EL HOGAR DE LOS AEROPUERTOS

aeropuerto

Los aeropuertos me escupen y yo los amo con todo mi corazón por cobijar la tristeza que allí habita por pura casualidad. Por ser un lugar que no fue diseñado para ser un lugar, sino para el tránsito de órganos que palpitan dentro de esqueletos que caminan. Vamos caminando con nuestras maletas llenas de cosas. Pequeñas cosas que nos definen. Somos animales que acaparan objetos y los llevan de un lado a otro del mundo. 55x40x20cm. Lo suficiente para sobrevivir y estar triste al mismo tiempo.

Aeropuertos llenos de baldosas frías y luces feas. Starbucks abiertos a las 5:00 am. Algunas almas miserables y otras no tan miserables que aun así nunca sonríen. Porque la gente no es feliz en los aeropuertos. Los empleados no pueden sonreír a las 5:00 am porque no sería protocolario. Los conductores de los cochecitos que limpian el suelo también tiene que estar serios porque limpiar suelos a las 5:00 am no es divertido. Todo el mundo tiene que estar triste y cansado. Llevar ropa muy limpia como recién planchada y zapatos de suela dura que hagan ruido al caminar por el vacío de un no-lugar para que la soledad sea más evidente.

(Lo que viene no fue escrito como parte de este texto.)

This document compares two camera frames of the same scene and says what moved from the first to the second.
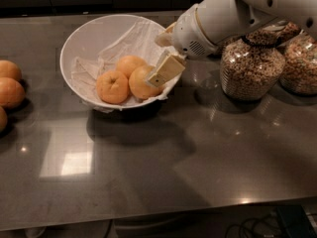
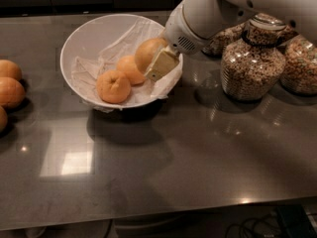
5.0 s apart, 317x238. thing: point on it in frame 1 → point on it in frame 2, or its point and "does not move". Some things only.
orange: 12,93 does not move
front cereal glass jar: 252,66 does not move
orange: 140,86 → 148,51
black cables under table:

Los aeropuertos me gustan porque me acogen sin hacerme demasiadas preguntas. Me ponen en evidencia por ir siempre tan sucia. Me quitan el hambre y me dan acidez de estómago. Me succionan para que no llegue tarde a mis huídas. Me tatuan destinos en el cerebro y yo los admiro con la seriedad de una creyente practicante. Los venero por ser mis templos particulares donde puedo rezar a la nada y alienarme en los lavabos. Siempre meto la mochila conmigo, no vaya a ser que otra mujer alienada me la quite. Ese bulto es lo único que tengo. Es mi 55x40x20cm. Mi tristeza.

Y me asombro por la fluidez y profesionalidad de mi liturgia. Ese sentimiento de culpabilidad al pasar por el detector de metales y la adrenalina al confirmar que no te ha pitado el miedo. Que no han encontrado nada raro en la máquina de escribir. No han encontrado la droga de mis palabras. Ni si quiera los perros la pueden oler.

Siempre hay demasiados asientos en las puertas de embarque. Parece que lo hacen a propósito para hacer más evidente nuestra miserable soledad. Y esa belleza es un privilegio. Es el privilegio del que elige dejarlo todo porque se dio cuenta de que no tenía nada. El tránsito. La historia de cualquier animal. Un deber genético que no puede ser eludido.

Me voy lejos de ti sin saberlo y el aeropuerto quiere comerse mi corazón.

Pero él no sabe hacerme reír. Y así no se puede.